Would a lower population growth nation be wealthier per capita than a high population growth nation? Not sure, and it would seem a good topic for this board sometime. But I would think the slow growth would be wealthier as the costs for the small, existing population, to keep expanding infrastructure and building schools, homes, buildings for new arrivals is difficult in a growing population. What makes fast growth seem "wealthier" is all the jobs but a real per capita wealth increase is probably not taking place.

sohbet odaları

Thanks a lot very good


Religious objections to same sex relations in the West were(are) based on the moral foundations of natural law as espoused by Thomas aquinas in the 13th century and to a lesser extent, Thomas More in the 16th century. basically those teachings state that the essential nature of things dictates their moral function. Genitalia are therefore in the first case designed for procreation and a man and a woman form the basic unit for promulgation of the race. Christian societies have adopted that approach because of the close ties between the church and governments. Formerly "religious states are becoming more secular and therefore this discussion. The Greeks and the Romans were tolerant of same sex and bisexual relationships even within the context of marriage. If modern states wish to license "unions" of whatever stripe, so be it.
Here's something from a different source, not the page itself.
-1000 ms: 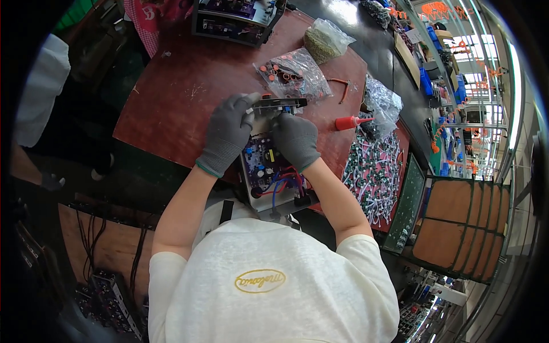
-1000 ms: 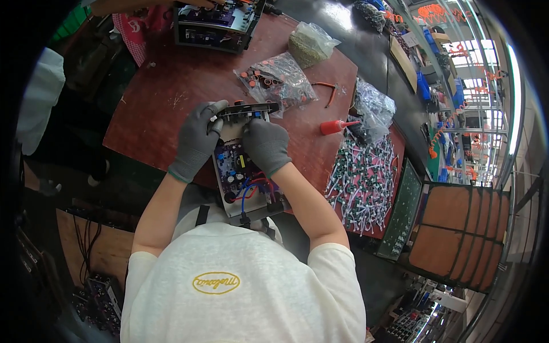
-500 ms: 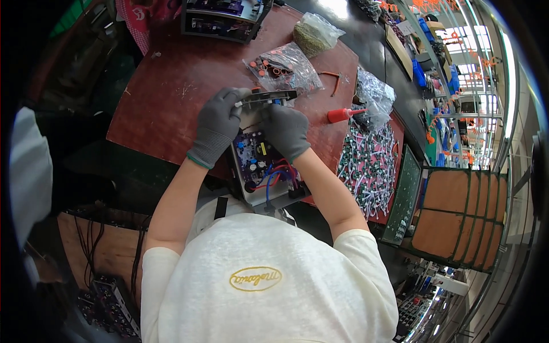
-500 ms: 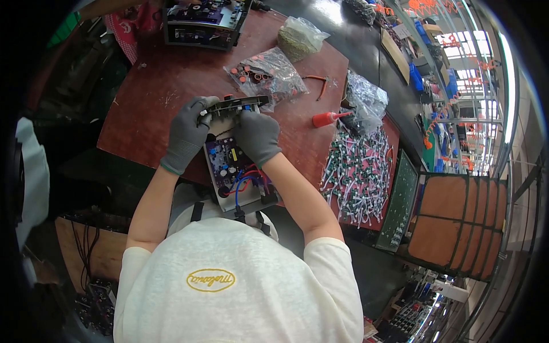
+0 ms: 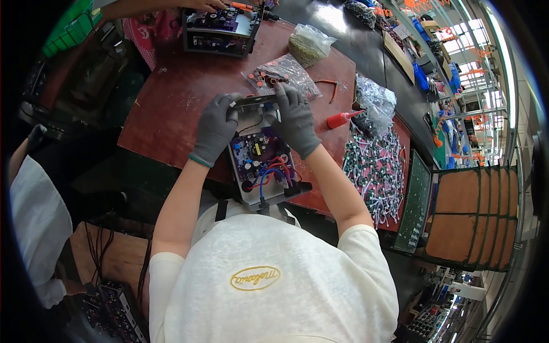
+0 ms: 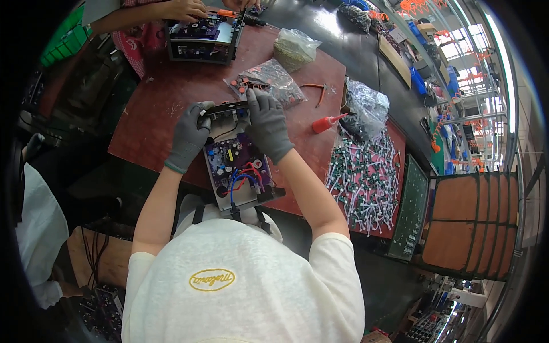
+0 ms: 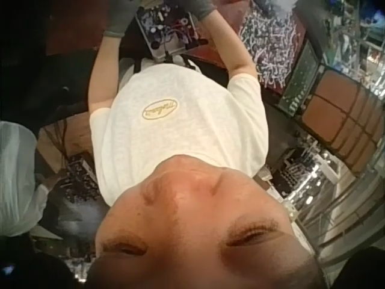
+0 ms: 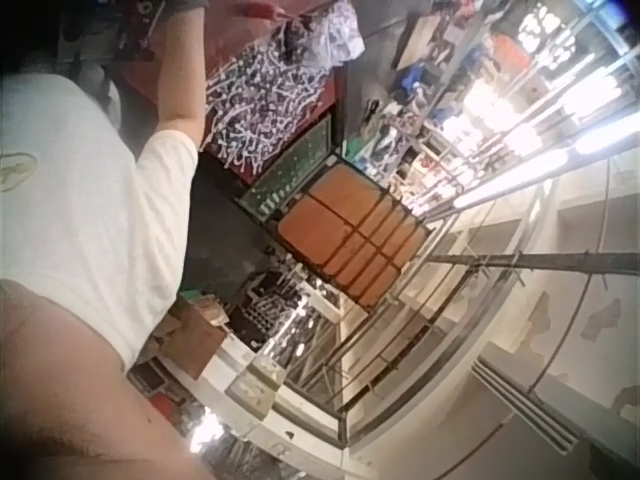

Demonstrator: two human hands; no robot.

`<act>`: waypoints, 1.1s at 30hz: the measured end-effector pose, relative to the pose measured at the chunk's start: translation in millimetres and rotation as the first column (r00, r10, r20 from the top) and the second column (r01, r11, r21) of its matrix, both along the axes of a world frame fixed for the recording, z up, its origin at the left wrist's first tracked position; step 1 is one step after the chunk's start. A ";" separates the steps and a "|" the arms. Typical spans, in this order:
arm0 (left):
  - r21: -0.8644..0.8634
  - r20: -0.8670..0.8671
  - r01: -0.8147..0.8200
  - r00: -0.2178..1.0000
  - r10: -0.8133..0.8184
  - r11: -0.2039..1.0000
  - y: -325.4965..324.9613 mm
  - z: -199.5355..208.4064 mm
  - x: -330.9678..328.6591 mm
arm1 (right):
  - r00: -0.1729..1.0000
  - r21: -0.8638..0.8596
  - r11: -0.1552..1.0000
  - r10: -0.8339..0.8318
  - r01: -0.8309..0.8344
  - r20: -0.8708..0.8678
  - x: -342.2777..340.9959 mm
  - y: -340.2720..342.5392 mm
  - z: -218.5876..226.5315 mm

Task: Assembling and wiring an electronic power supply unit by connecting internal cables and applying sealant.

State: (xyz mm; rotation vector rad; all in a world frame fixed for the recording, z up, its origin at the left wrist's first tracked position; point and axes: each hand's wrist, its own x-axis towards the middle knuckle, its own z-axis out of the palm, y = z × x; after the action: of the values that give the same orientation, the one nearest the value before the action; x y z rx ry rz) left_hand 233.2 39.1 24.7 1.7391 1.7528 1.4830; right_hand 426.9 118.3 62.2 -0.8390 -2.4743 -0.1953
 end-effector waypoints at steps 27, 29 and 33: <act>-0.177 0.821 0.261 0.571 -0.004 0.949 -67.2 -21.5 -16.3 | 0.948 -0.494 0.834 0.100 -0.245 -0.302 -27.8 -44.3 16.4; -0.211 0.716 0.238 0.698 -0.016 0.948 -64.7 -23.0 -9.2 | 0.938 -0.583 0.762 0.094 -0.283 -0.333 -34.7 -46.2 17.4; -0.227 0.670 0.206 0.742 0.000 0.952 -55.4 -22.2 -2.2 | 0.938 -0.511 0.809 0.139 -0.292 -0.317 -40.0 -48.5 20.1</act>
State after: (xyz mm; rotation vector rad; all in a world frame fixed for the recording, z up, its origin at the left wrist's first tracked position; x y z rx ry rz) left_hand 231.0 -16.3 2.6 0.9541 1.3614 1.4557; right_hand 386.9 69.8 82.3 -0.7239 -2.3574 0.7096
That simply encourages one "view" of society. I am not at all sure that licensing or not makes any economic difference at all. Without it, divorce would be simpler and less expensive and may be less contentious. Children might be better off as well if there weren't the threat of taking half of someone's assets in a divorce.

If the economists want a model to study the economic effects of one state or another, they have a perfect model in some middle eastern countries in which same sex relationships are cause for death by stoning.
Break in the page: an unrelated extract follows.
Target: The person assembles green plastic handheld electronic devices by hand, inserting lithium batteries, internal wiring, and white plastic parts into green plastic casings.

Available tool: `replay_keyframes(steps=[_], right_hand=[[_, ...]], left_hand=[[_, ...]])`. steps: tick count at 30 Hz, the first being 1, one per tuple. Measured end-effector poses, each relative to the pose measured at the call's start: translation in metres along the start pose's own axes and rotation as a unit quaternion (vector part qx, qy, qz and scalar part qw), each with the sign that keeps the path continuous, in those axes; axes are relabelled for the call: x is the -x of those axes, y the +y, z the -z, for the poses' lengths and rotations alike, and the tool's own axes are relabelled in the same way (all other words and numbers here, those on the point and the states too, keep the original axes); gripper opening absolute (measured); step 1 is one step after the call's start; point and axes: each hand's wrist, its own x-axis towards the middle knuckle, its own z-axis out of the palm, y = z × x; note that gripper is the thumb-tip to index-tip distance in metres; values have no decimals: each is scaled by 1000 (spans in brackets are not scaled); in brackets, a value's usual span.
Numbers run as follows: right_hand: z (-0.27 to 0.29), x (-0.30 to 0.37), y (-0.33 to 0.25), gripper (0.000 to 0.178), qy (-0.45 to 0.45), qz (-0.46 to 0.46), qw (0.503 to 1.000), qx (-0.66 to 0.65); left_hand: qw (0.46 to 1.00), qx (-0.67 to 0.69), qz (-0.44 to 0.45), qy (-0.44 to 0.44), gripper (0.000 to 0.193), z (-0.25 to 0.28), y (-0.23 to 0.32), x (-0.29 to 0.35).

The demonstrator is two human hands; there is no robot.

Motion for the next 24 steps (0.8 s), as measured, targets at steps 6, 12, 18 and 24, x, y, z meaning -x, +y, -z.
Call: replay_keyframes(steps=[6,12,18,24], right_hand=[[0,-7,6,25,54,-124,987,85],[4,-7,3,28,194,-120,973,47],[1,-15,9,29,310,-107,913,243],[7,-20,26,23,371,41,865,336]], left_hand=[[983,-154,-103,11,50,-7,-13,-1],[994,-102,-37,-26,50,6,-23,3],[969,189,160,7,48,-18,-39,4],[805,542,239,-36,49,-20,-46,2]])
Why is the government interested in endorsing a symbol of love at all? They don't ask if people love each other before they get a marriage license. Do they? Shouldn't it be that the only reason the government endorses marriage is because the marriage institution is the best situation to bring future citizens into existence while providing the two different equally important nurturing styles of a mother and a father.

And it can't be that the main reason for homosexuals' support of gay marriage is simply their desire to be treated equally with heterosexuals.
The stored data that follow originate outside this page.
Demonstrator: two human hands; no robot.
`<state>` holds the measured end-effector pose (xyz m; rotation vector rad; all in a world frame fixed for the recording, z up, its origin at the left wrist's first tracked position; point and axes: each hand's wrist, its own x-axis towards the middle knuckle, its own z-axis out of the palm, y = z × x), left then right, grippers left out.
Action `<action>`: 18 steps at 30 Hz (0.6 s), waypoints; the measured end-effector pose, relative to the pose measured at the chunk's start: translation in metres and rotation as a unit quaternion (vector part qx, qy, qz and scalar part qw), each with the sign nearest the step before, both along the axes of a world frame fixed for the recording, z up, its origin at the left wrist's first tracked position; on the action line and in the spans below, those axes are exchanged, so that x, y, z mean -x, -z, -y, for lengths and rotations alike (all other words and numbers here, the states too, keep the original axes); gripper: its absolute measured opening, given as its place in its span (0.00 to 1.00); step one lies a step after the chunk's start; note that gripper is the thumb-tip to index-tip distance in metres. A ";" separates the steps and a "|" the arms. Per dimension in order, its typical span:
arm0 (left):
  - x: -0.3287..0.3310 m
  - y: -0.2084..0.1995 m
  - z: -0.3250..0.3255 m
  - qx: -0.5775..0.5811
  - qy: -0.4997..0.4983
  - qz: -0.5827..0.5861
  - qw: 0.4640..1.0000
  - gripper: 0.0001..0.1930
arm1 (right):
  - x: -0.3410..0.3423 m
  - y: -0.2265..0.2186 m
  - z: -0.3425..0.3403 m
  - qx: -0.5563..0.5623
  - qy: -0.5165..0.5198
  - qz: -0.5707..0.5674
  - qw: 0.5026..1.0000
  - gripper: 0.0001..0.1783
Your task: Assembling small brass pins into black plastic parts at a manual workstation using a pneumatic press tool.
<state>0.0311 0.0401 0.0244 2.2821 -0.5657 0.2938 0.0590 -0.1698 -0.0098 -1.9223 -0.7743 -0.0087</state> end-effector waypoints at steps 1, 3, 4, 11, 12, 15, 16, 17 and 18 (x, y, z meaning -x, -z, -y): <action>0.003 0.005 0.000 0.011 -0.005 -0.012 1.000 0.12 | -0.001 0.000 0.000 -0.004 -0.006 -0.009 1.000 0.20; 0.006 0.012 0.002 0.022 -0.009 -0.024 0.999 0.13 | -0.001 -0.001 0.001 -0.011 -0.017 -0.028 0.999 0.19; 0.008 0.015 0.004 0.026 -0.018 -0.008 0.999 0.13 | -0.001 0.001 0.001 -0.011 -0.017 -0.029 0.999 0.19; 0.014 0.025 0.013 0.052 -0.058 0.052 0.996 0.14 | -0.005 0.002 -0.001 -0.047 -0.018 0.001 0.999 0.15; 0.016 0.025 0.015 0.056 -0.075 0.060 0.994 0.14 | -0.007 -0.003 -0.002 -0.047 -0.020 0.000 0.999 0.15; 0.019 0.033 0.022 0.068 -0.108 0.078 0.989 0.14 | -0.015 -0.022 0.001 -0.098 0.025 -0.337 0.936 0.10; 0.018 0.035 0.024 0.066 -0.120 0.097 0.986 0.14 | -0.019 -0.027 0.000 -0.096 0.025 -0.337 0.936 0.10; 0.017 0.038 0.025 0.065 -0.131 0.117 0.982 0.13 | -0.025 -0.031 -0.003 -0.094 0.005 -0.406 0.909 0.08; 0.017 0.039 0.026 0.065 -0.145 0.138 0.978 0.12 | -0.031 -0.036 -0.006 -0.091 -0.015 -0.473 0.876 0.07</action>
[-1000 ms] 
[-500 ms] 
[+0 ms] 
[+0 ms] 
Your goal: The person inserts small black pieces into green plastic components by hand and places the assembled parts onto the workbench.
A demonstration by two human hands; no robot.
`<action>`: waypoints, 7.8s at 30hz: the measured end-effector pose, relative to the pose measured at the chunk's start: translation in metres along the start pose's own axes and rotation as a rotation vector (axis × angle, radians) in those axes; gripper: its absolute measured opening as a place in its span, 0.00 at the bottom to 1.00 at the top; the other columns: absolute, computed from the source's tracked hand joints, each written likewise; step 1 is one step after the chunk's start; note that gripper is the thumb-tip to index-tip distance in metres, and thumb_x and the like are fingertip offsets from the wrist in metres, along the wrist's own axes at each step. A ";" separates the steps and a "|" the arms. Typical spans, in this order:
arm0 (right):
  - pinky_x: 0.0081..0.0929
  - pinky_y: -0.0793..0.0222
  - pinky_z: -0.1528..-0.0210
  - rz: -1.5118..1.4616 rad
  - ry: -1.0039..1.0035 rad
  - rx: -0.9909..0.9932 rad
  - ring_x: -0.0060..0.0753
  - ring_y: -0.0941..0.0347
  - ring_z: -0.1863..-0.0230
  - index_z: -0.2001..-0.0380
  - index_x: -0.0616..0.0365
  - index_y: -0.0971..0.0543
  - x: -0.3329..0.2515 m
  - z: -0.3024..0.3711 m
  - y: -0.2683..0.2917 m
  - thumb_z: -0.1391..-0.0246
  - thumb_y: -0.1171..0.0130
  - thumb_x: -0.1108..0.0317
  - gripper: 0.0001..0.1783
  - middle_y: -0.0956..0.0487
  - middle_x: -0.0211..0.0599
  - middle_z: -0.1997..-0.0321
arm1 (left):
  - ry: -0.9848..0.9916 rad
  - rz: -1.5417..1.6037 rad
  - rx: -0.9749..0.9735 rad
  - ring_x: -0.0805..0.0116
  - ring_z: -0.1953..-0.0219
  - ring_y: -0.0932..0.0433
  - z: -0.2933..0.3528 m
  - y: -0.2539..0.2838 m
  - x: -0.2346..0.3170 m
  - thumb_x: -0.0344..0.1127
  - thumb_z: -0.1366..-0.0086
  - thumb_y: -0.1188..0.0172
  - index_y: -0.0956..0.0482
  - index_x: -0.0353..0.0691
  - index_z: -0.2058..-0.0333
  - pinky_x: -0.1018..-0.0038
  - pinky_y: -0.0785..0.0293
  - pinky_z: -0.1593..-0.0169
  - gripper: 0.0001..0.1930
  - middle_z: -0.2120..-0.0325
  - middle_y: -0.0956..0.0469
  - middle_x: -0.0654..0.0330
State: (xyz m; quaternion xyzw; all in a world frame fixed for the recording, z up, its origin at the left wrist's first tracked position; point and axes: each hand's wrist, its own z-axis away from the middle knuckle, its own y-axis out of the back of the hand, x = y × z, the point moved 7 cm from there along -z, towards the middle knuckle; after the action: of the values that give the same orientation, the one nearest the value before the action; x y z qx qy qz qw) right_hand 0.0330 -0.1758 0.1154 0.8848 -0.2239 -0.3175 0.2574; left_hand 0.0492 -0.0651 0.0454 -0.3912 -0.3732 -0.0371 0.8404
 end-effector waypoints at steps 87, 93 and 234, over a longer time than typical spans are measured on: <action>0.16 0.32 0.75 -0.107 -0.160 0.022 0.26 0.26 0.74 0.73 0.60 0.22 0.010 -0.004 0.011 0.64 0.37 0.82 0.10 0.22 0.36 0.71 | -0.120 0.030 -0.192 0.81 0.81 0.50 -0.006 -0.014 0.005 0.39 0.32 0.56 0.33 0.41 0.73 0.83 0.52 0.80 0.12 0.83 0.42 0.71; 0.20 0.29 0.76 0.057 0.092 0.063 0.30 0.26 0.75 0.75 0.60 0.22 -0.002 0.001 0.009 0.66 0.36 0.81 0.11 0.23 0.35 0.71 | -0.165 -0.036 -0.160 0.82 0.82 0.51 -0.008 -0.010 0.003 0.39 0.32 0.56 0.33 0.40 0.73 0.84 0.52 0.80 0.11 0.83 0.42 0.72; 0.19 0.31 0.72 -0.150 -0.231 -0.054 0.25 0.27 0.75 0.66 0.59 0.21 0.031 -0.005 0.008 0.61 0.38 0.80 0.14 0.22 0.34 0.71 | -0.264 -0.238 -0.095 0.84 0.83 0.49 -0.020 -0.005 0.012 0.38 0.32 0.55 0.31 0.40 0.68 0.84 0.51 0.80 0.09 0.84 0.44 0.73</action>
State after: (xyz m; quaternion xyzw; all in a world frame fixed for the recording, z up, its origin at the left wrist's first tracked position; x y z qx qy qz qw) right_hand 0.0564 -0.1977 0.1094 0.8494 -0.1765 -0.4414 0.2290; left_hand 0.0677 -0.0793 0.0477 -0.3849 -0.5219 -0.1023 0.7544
In regards to marriage, Homosexuals and Heterosexuals are treated exactly the same. As a Heterosexual I cannot enter a government endorsed same-sex marriage either. I see no reason for the government to endorse an institution that doesn't have the potential to give us many new citizens.


Oh, and of course, in my comment above, the example of a man discovering his homosexuality after marrying a woman happens the other way as well (woman discovering her homosexuality while married to a man), with the same awful results. I didn't mean to imply that only one of these occurs and not the other. (One might be more common than the other; I have no data on the subject.)


Not mentioned here is the way the "right to marry" has come about in California- the state Supreme Court's discovering a right that in somewhat different form was vetoed by the popularly elected governer several years before. There are no barriers to co-habitation, inheritance, etc, and many private employers already offer benefits to domestic partners, regardless of whether the state recognizes the partnership officially. When my fellow citizens and/or our elected representatives pass legislation conferring gov't-provided benefits on same-sex partners, and our state executives sign those into law, I'll be all for it. Until then, I will oppose forms of marriage sanctioned only by the judicial branch.